Hi all,
In order to analyze anomality of api routes call,
I choose next solution of aggregateWindow with quantile to each dataset, split by the “path” tag value (or 1dataset filtered by selected “path” tag value) and do it for long time range (7d,14d,30d,1y) in realtime if possible.
Try to found a way to optimize query execution time.
Implement through array.map as a way that I consider more simple. But with long duration/timeRange 7d and more have very bad performance (first all CPU core 100% ocupied while query executed and after a while take more and more RAM for this query)
and customization like using of custom windowPeriod, sample method not fully help.
I have not very big cardinality - 261, separate bucket with retention 365d for this measurement.
Precision for write - s. Measurements are written in batches every 5s per user.
InfluxDB v2.7 on dedicated server with 8CPU (single thread), 16GB RAM.
What interesting that previously was 4CPU and upgrade server to 8CPU add nothing to this query execution for long timerange.
Data schema:
tags: env, status, source, path (cardinality for now - 261)
fields: value (duration in ms)
In order to optimize query it want to try get rid of array.map (as it is not pushdown function, but not very clear how really work pushdown functions in this query)
in application to each unique tag “path” value dataset aggregateWindow by quantile.
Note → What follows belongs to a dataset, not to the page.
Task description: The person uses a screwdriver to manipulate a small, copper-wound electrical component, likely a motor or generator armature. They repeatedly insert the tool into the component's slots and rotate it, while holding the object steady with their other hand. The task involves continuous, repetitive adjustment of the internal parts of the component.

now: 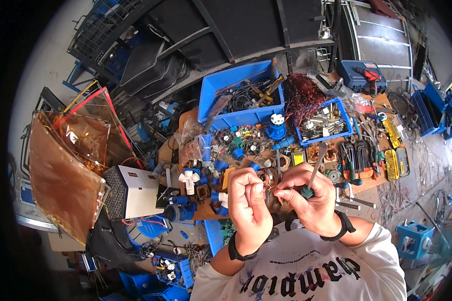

As routePatterns variable is a table which contain all unique values of tag “path” within selected in dashboard time range,
Is exist some option to apply aggregateWindow by quantile to each value of this table separately without array.map/map?
If exist other possibilities for optimization, please share.
// Variable v.ut_path definition
import "influxdata/influxdb/schema"
import "experimental/array"
measurement = "user_timing"
tag = "path"
env = "production"
cacheStatus = "nonCached"
filteredRoutePatterns = from(bucket: v.bucket)
|> range(start: v.timeRangeStart, stop: v.timeRangeStop)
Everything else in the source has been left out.